| Assigned task |
Would you write out the whole listing below exactly as given?

| Collected material |
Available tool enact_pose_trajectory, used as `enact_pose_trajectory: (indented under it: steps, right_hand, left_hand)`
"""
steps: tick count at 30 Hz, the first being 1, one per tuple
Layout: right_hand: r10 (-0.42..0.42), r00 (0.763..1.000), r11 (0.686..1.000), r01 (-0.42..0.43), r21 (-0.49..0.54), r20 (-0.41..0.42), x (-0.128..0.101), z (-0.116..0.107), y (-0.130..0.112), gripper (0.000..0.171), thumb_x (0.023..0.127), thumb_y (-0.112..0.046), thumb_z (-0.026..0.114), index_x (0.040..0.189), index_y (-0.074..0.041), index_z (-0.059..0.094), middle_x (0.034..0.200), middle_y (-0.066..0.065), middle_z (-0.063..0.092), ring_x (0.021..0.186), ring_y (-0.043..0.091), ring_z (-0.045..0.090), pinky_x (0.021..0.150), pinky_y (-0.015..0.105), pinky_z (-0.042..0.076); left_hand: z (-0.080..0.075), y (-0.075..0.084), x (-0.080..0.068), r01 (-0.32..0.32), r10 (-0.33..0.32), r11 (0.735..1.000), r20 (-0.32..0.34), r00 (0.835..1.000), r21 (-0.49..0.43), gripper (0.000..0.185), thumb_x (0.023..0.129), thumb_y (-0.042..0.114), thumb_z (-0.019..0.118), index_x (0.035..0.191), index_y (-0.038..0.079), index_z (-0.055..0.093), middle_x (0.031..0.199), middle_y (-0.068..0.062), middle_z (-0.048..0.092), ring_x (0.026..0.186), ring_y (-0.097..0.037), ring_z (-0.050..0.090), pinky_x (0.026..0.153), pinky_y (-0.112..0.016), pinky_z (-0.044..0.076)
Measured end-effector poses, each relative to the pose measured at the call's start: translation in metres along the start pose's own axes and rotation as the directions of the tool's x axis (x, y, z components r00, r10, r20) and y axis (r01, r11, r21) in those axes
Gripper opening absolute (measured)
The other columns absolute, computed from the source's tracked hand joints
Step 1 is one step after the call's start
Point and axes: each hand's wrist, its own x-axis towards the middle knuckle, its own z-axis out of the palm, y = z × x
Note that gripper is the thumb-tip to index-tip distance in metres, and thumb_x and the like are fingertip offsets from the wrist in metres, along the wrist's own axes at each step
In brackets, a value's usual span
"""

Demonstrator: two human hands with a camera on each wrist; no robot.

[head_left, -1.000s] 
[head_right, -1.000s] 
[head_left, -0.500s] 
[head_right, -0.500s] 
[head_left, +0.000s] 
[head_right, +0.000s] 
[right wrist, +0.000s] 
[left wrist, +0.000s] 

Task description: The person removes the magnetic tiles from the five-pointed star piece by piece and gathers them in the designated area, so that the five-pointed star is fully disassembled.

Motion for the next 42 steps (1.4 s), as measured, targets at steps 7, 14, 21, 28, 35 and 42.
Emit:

| Solution for this problem |
Available tool enact_pose_trajectory, used as `enact_pose_trajectory: (indented under it: steps, right_hand, left_hand)`
"""
steps: tick count at 30 Hz, the first being 1, one per tuple
Layout: right_hand: r10 (-0.42..0.42), r00 (0.763..1.000), r11 (0.686..1.000), r01 (-0.42..0.43), r21 (-0.49..0.54), r20 (-0.41..0.42), x (-0.128..0.101), z (-0.116..0.107), y (-0.130..0.112), gripper (0.000..0.171), thumb_x (0.023..0.127), thumb_y (-0.112..0.046), thumb_z (-0.026..0.114), index_x (0.040..0.189), index_y (-0.074..0.041), index_z (-0.059..0.094), middle_x (0.034..0.200), middle_y (-0.066..0.065), middle_z (-0.063..0.092), ring_x (0.021..0.186), ring_y (-0.043..0.091), ring_z (-0.045..0.090), pinky_x (0.021..0.150), pinky_y (-0.015..0.105), pinky_z (-0.042..0.076); left_hand: z (-0.080..0.075), y (-0.075..0.084), x (-0.080..0.068), r01 (-0.32..0.32), r10 (-0.33..0.32), r11 (0.735..1.000), r20 (-0.32..0.34), r00 (0.835..1.000), r21 (-0.49..0.43), gripper (0.000..0.185), thumb_x (0.023..0.129), thumb_y (-0.042..0.114), thumb_z (-0.019..0.118), index_x (0.035..0.191), index_y (-0.038..0.079), index_z (-0.055..0.093), middle_x (0.031..0.199), middle_y (-0.068..0.062), middle_z (-0.048..0.092), ring_x (0.026..0.186), ring_y (-0.097..0.037), ring_z (-0.050..0.090), pinky_x (0.026..0.153), pinky_y (-0.112..0.016), pinky_z (-0.044..0.076)
Measured end-effector poses, each relative to the pose measured at the call's start: translation in metres along the start pose's own axes and rotation as the directions of the tool's x axis (x, y, z components r00, r10, r20) and y axis (r01, r11, r21) in those axes
Gripper opening absolute (measured)
The other columns absolute, computed from the source's tracked hand joints
Step 1 is one step after the call's start
Point and axes: each hand's wrist, its own x-axis towards the middle knuckle, its own z-axis out of the palm, y = z × x
Note that gripper is the thumb-tip to index-tip distance in metres, and thumb_x and the like are fingertip offsets from the wrist in metres, along the wrist's own axes at each step
In brackets, a value's usual span
"""

Demonstrator: two human hands with a camera on each wrist; no robot.

[head_left, -1.000s] 
[head_right, -1.000s] 
[head_left, -0.500s] 
[head_right, -0.500s] 
[head_left, +0.000s] 
[head_right, +0.000s] 
[right wrist, +0.000s] 
[left wrist, +0.000s] 

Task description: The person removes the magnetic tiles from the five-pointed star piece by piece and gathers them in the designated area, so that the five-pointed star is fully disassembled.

Motion for the next 42 steps (1.4 s), as measured, targets at steps 7, 14, 21, 28, 35 and 42.
Emit:

With that, the exercise is done.